I did not understand this passage but through trying to explain Jesus having a God on a debate form with Muslims I wrote what will be below, only to get and understanding to the passage in the title.
…
Picture the story in the Bible. Abraham has a sister Sara, but the hidden part was- that Sara is also His half sister.
So here we see an interesting dynamic His sister is also His wife.
So with that said Jesus does not have an earthly biological father, yet He has a earthly mother. So because He took on fleshly nature God through Mary(of the flesh) is His God. For He came through man. He is Man fully Man and God fully God.
As Man He has A God
*As with Sara and Abraham they have the same biological cousins because they share the same Father. *
Jesus has divine nature and human nature
…
So with that said… I can see why they said to us there is one God the Father and one Lord Jesus Christ.
The perspective is taken from Jesus who alway proclaimed it was His father doing the work.
It’s the perspective from man on earth, understanding that Jesus was the son of God.
But to us there is but one God, the Father, of whom are all things, and we in him; and one Lord Jesus Christ, by whom are all things, and we by him.
There are people who stay away from man made doctrines. Meaning trying to make God fit in a box, to get Him down pat.

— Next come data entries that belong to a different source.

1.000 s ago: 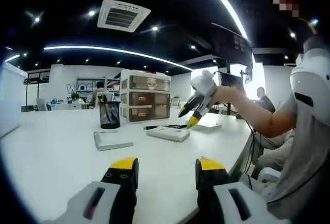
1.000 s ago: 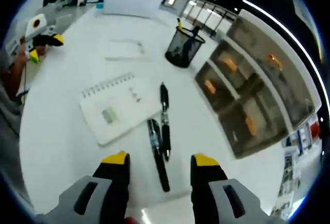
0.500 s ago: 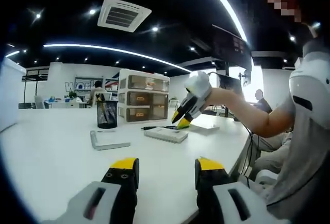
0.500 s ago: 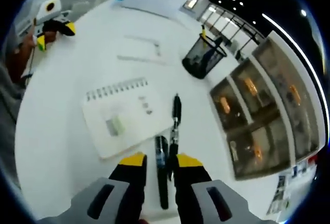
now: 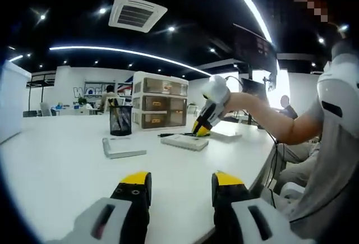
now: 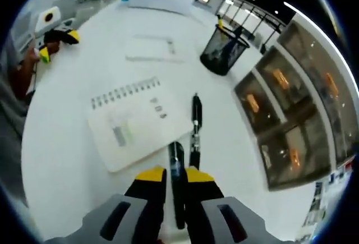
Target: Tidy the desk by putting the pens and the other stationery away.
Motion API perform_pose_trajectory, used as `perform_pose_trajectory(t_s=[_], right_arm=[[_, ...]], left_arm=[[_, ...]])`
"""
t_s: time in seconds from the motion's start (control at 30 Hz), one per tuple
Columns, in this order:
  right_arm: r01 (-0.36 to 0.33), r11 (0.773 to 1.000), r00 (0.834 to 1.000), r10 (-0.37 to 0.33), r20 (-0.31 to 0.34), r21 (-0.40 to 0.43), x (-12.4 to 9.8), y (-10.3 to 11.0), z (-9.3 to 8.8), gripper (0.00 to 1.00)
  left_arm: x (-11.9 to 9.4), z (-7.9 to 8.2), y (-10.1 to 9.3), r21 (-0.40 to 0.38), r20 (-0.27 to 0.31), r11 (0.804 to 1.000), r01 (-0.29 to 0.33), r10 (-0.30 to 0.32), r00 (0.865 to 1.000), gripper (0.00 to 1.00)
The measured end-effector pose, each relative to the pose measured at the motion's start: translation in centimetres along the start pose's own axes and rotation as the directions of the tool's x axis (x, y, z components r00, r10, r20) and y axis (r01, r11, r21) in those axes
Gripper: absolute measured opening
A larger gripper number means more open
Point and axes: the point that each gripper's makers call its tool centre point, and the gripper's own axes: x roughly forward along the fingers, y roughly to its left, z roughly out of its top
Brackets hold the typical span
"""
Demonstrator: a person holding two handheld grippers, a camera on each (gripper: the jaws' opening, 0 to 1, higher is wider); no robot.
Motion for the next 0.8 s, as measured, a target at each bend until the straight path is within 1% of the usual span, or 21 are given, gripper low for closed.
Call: perform_pose_trajectory(t_s=[0.03,0.07,0.23,0.33,0.47,0.57,0.67,0.8], right_arm=[[0.026,0.999,0.999,-0.026,-0.023,-0.028,0.03,-0.42,-0.23,0.07],[0.019,1.0,0.999,-0.02,-0.026,-0.018,0.08,-0.24,-0.13,0.07],[0.051,0.996,0.992,-0.058,-0.113,-0.07,0.17,-0.04,-0.2,0.06],[0.058,0.996,0.989,-0.067,-0.134,-0.073,0.22,-0.07,-0.15,0.06],[0.062,0.996,0.989,-0.07,-0.132,-0.064,0.12,-0.19,-0.25,0.06],[0.08,0.996,0.99,-0.083,-0.111,-0.033,0.18,-0.36,-0.11,0.06],[0.103,0.994,0.991,-0.105,-0.088,-0.028,0.15,-0.33,-0.08,0.06],[0.132,0.991,0.988,-0.133,-0.077,-0.017,0.1,-0.38,0.01,0.06]], left_arm=[[0.09,-0.06,-0.16,-0.001,-0.003,1.0,0.006,-0.006,1.0,0.4],[0.16,-0.06,-0.31,0.0,-0.003,1.0,0.009,-0.009,1.0,0.4],[0.29,-0.02,-0.61,0.0,0.0,1.0,0.017,-0.017,1.0,0.41],[0.2,0.05,-0.65,0.003,-0.003,1.0,0.02,-0.02,1.0,0.41],[0.05,0.17,-0.67,0.007,-0.003,1.0,0.02,-0.02,1.0,0.41],[0.03,0.08,-0.64,0.006,-0.005,1.0,0.02,-0.02,1.0,0.41],[0.09,0.05,-0.71,0.004,-0.006,1.0,0.022,-0.022,1.0,0.41],[0.16,0.15,-0.97,0.009,-0.007,1.0,0.03,-0.03,1.0,0.41]])
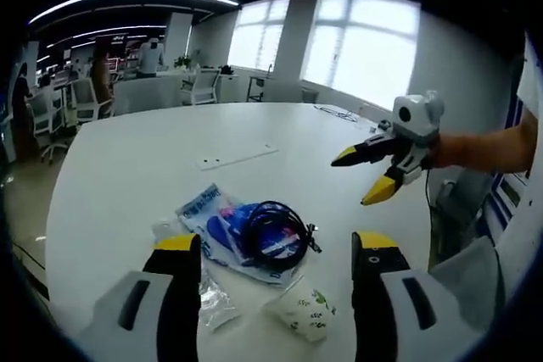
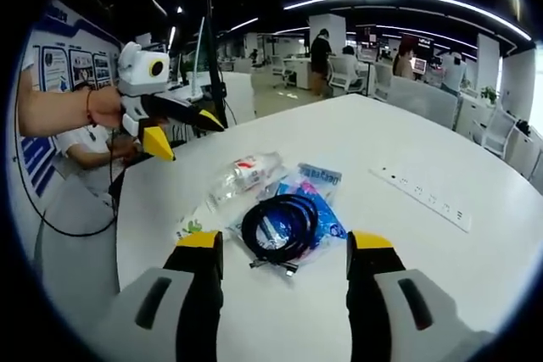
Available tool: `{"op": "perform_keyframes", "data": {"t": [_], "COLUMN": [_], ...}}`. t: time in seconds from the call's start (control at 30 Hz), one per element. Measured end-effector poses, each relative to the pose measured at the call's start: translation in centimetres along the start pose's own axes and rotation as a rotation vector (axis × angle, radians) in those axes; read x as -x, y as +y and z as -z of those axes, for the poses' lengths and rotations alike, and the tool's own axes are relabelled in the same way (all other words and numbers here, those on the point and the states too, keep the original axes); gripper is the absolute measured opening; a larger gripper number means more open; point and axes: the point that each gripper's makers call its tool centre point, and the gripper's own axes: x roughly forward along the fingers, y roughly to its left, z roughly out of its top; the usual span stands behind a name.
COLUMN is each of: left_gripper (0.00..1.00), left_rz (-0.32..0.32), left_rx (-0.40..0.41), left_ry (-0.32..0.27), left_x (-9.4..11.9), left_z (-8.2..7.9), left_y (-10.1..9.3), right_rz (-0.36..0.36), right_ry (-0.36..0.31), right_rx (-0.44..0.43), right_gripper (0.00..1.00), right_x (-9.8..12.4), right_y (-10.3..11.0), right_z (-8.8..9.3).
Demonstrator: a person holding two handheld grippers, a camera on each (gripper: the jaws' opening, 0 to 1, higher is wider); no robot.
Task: Arrange the tabletop items into an orderly group along one side of the table until the central work area is clear of visible clutter.
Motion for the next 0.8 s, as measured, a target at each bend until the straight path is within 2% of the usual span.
{"op": "perform_keyframes", "data": {"t": [0.53, 0.8], "left_gripper": [0.63, 0.57], "left_rz": [0.001, -0.002], "left_rx": [-0.008, -0.013], "left_ry": [0.042, 0.077], "left_x": [-2.7, -4.0], "left_z": [0.9, 1.9], "left_y": [0.6, 1.0], "right_rz": [-0.026, -0.032], "right_ry": [0.009, 0.018], "right_rx": [-0.003, -0.014], "right_gripper": [0.5, 0.43], "right_x": [-3.2, -4.5], "right_y": [-0.7, -1.2], "right_z": [0.1, 0.5]}}
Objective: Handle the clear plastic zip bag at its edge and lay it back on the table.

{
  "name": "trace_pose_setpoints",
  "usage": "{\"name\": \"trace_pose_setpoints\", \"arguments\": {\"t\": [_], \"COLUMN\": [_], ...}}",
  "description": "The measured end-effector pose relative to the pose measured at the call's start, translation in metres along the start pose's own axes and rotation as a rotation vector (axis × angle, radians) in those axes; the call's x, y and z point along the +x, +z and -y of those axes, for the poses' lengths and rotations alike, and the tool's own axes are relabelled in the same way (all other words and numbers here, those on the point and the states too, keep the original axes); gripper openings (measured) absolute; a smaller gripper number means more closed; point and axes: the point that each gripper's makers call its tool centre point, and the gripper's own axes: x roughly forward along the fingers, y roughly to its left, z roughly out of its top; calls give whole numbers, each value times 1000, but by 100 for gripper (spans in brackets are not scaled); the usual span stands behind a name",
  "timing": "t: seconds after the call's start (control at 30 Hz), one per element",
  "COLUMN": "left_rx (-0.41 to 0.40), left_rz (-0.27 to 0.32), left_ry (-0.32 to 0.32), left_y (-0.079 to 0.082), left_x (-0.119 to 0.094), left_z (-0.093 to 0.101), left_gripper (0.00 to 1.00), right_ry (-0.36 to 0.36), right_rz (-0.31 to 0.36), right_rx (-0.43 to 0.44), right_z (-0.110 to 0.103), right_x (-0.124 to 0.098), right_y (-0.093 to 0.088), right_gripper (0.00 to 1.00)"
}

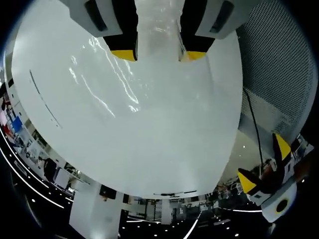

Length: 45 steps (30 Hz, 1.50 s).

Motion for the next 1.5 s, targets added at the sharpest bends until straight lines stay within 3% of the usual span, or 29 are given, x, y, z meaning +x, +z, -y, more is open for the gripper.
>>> {"name": "trace_pose_setpoints", "arguments": {"t": [0.33, 0.47, 0.6, 0.7, 1.03, 1.23, 1.5], "left_rx": [115, 164, 241, 257, 359, 396, 367], "left_rz": [-36, -47, -103, -119, -159, -196, -216], "left_ry": [-58, -60, -46, -45, -110, -132, -148], "left_y": [-2, -4, -14, -18, -23, -30, -36], "left_x": [29, 39, 49, 55, 74, 82, 85], "left_z": [2, -2, -9, -12, -8, -8, -9], "left_gripper": [32, 28, 23, 18, 8, 2, 0], "right_ry": [-4, -7, -8, -8, -6, -5, -6], "right_rz": [7, 11, 11, 13, 17, 24, 32], "right_rx": [2, 7, 5, 6, 4, 8, 7], "right_z": [1, 2, 3, 3, 3, 1, 0], "right_x": [-2, -3, -3, -4, -6, -8, -11], "right_y": [4, 6, 6, 7, 7, 7, 7], "right_gripper": [30, 30, 30, 30, 30, 30, 30]}}
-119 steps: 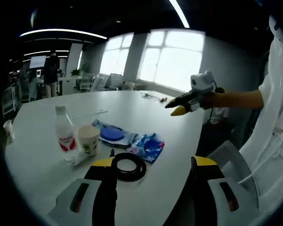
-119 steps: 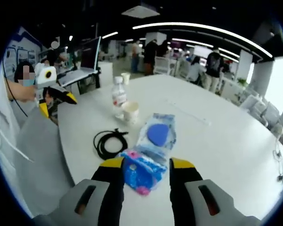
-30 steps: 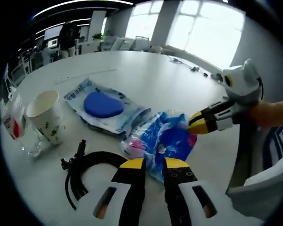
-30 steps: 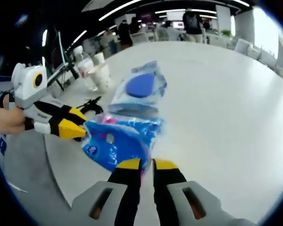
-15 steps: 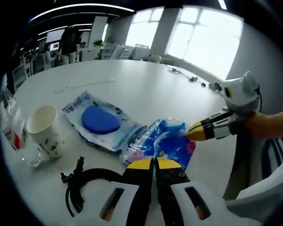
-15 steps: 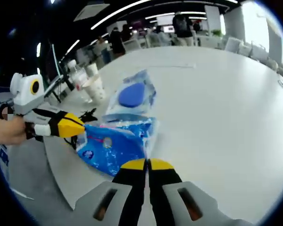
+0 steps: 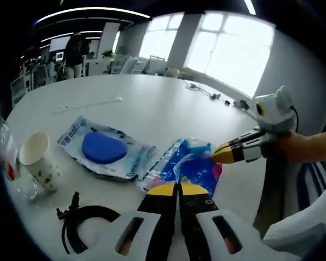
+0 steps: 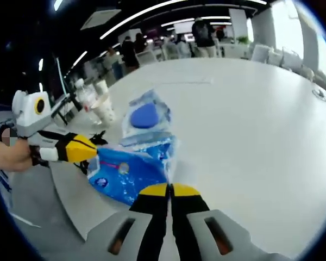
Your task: Arrange the tabletop items into an orderly group along one side of the table until the central work area is clear of visible clutter.
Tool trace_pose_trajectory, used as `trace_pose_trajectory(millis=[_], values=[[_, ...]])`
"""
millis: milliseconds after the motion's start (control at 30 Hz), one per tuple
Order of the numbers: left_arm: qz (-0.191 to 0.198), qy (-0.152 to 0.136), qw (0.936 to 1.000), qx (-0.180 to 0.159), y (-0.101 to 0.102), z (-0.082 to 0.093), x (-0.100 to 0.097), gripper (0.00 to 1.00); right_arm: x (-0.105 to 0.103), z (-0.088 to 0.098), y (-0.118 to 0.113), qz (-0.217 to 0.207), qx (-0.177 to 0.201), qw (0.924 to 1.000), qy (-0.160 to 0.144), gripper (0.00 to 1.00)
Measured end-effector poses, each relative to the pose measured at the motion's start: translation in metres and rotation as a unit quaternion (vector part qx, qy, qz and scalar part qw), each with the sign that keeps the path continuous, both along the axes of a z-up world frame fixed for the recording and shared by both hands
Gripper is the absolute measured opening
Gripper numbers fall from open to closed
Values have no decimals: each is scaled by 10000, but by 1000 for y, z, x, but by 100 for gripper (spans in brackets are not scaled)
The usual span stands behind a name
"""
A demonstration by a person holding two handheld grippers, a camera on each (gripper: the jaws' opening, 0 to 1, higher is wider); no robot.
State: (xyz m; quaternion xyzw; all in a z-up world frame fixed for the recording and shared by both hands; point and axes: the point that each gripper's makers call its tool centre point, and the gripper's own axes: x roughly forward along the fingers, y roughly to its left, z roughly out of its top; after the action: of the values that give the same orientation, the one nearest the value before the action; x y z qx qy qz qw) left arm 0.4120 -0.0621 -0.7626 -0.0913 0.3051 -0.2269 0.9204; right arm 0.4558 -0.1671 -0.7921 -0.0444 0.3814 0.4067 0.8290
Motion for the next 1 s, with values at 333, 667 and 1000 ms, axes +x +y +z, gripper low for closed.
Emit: trace_pose_trajectory(millis=[333,667,1000], values=[[-16,-145,9998,-101,-17,7,6,0,7,8,-17,-127,-11,9999,-81,0],[-93,-272,9994,-173,-32,14,16,0,13,12,-33,-291,-20,9994,-168,0],[-177,-519,9985,-95,-39,27,39,0,27,19,-46,-511,37,9982,-311,0]])
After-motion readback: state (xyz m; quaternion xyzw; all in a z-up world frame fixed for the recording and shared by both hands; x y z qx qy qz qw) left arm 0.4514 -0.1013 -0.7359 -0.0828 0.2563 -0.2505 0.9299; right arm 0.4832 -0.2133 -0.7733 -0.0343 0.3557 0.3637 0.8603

And what happens is when we are trying to understand a passage, we instead of reading context, see through the lens of man made doctines.
So when I read this scripture I did not understand. Because it seemed like it was saying Jesus wasn’t God.
But after writing in the debate form something popped in my mind about how I view the passage. I was looking at it strait on without taking on how the people saw Jesus from an earthly stand point of view.
Jesus came in the form of man and had no earthly father. He came in the scene as God in the flesh.
Hence because they experienced Him as such they
could write the passage in light of their experience.
Hence, they saw it from an eathly angle , but at the same time the context is about the way to the only true God. By saying that ( the passage), that does not make Jesus not God but showing the process or way in which the true God relates to man. Another words Jesus is the source of salvation; The way to the Father.
I think I get it. That passage is 1 Cor 8:6. It doesn’t read to me that Jesus isn’t God. I don’t see that. Paul is the one who’s writing this book to the Corinthians and in reading all else that Paul wrote, we know that he believes Jesus is God. The larger context is eating food offered to idols and Paul is explaining key points on doing that. That’s really what the passage is about. I’m glad you also came to that conclusion.
John 1 3
John 1 14 18
John 1 17
In the beginning was the Word and the Word was with God meaning
John 11 25 26
In the beginning was the Word meaning
John 10 30
John 11
Colossians 1 16
You will learn a lot from ol’ Sam Shamoun.
Yeshua.
God (theos), though he does apply that word to him [Jesus Christ] in Rom_9:5; Tit_2:13; Col_2:9; Act_20:28.
When someone presents a passage..I have to know what I believe…based on more than a phrase lifted from surrounding context. So I guess its good to read and meditate before we comment.
What I’m hearing in this thread is a shared concern about reading Scripture carefully, without importing assumptions that don’t belong to the text.
The question raised about 1 Cor 8:6 makes sense, especially if the verse is read in isolation. But when it’s placed back into Paul’s larger argument about idols and allegiance, it doesn’t sound like he’s denying Jesus’ divinity. Instead, he’s contrasting the one true God and Lord with the many so-called gods of the surrounding culture.
I also appreciate the reminder about perspective. The New Testament writers often describe Jesus as He was experienced in history—fully human, present, relational—without that canceling who He is. Paul seems comfortable holding distinction in role and relationship alongside unity in essence.
So I don’t read this passage as a technical theological statement, and I don’t hear it saying “Jesus isn’t God.” It feels more like Paul grounding practical Christian life in a clear confession of who truly deserves worship in a world full of competing claims.